EXERCISE:
Every line of the listing that contains the word "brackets" is to be copied out.
Start of Block
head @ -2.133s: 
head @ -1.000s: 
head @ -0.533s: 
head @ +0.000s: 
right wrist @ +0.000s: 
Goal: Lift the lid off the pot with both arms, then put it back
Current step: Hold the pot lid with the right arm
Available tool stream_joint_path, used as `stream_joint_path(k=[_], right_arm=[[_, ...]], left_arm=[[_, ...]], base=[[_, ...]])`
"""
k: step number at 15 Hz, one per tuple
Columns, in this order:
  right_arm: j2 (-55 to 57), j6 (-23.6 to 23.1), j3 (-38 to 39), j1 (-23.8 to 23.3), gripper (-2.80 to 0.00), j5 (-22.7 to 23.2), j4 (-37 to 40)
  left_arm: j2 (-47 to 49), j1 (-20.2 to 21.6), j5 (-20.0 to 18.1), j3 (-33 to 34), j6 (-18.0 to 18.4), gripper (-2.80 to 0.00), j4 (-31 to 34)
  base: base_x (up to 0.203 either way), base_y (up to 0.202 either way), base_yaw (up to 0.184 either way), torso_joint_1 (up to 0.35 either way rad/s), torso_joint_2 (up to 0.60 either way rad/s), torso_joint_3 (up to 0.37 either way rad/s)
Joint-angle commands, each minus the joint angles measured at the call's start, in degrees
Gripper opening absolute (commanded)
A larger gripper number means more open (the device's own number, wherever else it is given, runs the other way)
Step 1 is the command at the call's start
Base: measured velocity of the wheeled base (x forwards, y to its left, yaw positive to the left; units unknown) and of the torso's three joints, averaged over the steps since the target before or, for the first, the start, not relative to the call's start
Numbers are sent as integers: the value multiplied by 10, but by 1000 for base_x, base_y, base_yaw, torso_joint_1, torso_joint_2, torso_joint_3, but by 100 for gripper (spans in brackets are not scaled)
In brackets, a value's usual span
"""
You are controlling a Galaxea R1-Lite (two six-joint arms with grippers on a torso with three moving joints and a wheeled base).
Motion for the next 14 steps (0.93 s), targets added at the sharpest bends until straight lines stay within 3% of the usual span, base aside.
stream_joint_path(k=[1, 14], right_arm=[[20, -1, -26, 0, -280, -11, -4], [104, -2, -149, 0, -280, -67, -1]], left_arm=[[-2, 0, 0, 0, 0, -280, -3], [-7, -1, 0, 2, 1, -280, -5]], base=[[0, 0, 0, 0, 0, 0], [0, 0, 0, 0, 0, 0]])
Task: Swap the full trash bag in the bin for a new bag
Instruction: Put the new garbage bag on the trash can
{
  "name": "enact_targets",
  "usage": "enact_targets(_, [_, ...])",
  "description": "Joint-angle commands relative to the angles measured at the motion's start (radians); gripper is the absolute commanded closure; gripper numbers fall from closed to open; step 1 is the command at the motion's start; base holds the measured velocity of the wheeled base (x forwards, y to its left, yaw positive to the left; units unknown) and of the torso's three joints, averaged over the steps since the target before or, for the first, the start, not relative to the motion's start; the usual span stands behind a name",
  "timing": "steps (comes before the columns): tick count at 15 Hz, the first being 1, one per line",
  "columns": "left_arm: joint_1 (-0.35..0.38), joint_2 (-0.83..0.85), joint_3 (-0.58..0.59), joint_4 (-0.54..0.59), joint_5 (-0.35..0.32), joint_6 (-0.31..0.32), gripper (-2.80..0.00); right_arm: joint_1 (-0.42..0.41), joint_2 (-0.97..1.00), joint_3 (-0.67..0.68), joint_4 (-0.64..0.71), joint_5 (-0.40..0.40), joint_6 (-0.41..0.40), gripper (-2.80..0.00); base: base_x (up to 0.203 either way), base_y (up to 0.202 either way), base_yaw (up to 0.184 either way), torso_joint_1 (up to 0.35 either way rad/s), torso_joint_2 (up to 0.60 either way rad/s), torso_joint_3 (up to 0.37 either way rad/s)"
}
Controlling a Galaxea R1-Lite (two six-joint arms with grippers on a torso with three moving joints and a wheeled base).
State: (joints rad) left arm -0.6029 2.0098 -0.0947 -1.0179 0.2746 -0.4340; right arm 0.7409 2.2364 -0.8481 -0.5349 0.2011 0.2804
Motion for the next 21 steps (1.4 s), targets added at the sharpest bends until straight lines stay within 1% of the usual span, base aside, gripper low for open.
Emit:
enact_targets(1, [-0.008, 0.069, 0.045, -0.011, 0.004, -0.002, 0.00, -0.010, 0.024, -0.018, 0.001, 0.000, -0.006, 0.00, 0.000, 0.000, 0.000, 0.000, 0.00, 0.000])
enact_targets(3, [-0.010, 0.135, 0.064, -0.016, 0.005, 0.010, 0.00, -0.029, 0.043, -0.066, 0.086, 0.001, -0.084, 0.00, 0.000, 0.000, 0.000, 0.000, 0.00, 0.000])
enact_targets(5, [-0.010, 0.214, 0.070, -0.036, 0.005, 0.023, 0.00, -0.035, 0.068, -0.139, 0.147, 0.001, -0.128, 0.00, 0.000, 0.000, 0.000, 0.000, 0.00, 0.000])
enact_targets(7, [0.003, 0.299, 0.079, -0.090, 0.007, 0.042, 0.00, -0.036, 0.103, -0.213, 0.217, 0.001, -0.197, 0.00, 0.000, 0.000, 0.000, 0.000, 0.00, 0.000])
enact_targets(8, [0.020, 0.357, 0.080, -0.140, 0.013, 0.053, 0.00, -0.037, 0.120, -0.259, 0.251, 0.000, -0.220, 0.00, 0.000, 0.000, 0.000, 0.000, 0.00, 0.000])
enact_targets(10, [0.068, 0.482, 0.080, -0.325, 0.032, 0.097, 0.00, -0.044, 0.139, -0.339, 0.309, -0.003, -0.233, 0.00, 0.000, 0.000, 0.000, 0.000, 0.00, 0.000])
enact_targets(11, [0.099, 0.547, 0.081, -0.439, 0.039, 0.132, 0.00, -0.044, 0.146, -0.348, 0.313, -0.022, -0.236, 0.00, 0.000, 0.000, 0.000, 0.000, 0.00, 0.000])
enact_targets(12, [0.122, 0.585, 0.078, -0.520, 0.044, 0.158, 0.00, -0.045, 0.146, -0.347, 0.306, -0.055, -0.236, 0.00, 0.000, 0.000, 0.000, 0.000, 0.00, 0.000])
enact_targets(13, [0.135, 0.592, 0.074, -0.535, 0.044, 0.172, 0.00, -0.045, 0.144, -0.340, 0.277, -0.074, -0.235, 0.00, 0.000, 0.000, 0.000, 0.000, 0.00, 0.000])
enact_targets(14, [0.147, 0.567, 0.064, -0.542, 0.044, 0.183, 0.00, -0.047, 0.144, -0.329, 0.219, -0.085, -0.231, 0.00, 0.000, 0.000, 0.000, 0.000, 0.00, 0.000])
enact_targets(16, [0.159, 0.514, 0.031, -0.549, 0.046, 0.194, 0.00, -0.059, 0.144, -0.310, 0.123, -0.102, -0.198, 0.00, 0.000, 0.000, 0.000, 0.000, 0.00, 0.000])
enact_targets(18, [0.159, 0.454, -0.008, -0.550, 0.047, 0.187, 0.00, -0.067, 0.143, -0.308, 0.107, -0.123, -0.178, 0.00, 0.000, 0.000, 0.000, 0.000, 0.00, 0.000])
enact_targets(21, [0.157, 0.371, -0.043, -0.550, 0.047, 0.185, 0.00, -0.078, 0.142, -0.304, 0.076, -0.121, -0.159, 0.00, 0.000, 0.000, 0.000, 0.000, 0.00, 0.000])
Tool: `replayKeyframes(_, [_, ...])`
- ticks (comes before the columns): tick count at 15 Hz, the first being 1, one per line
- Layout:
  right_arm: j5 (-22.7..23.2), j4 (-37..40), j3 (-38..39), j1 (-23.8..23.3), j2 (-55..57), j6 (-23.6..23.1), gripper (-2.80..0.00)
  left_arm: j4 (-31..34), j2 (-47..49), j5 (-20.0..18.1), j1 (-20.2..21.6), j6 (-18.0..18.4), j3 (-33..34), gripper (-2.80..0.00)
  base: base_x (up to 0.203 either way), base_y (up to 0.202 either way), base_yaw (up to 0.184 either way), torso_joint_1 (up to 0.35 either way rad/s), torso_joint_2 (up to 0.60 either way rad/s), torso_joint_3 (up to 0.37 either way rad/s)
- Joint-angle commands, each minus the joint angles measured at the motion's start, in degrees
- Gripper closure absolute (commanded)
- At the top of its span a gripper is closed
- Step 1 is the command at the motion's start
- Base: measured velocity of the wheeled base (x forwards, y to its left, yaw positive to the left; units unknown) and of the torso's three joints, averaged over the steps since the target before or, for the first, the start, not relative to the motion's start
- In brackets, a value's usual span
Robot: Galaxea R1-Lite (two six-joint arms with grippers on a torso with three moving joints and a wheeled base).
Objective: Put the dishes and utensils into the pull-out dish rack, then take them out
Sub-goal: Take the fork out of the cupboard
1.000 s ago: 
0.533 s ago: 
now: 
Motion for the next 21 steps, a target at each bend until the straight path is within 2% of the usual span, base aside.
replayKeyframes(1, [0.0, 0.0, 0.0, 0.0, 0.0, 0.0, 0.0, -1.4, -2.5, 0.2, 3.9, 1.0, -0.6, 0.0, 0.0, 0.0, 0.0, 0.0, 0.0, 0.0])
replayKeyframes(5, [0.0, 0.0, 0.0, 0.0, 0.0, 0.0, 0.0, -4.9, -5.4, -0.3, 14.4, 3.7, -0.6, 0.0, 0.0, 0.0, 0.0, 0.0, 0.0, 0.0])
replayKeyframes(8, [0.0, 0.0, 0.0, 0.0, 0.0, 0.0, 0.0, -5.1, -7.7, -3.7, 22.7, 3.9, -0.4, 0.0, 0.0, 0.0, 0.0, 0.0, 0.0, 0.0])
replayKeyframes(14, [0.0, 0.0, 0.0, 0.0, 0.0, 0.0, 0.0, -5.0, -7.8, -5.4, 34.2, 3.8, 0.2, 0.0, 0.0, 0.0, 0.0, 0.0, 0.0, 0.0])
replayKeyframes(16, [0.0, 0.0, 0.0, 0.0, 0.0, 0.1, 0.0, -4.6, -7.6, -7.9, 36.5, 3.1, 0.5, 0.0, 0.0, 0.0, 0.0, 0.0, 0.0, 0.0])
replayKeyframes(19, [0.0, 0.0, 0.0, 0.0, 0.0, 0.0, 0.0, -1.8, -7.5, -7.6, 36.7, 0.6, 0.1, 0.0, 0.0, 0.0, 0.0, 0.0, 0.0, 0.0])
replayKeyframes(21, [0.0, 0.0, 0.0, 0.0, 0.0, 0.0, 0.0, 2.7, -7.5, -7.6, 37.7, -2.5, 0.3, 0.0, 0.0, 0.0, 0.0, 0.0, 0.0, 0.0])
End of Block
SOLUTION TO THE PROBLEM:
Numbers are sent as integers: the value multiplied by 10, but by 1000 for base_x, base_y, base_yaw, torso_joint_1, torso_joint_2, torso_joint_3, but by 100 for gripper (spans in brackets are not scaled)
In brackets, a value's usual span
- In brackets, a value's usual span

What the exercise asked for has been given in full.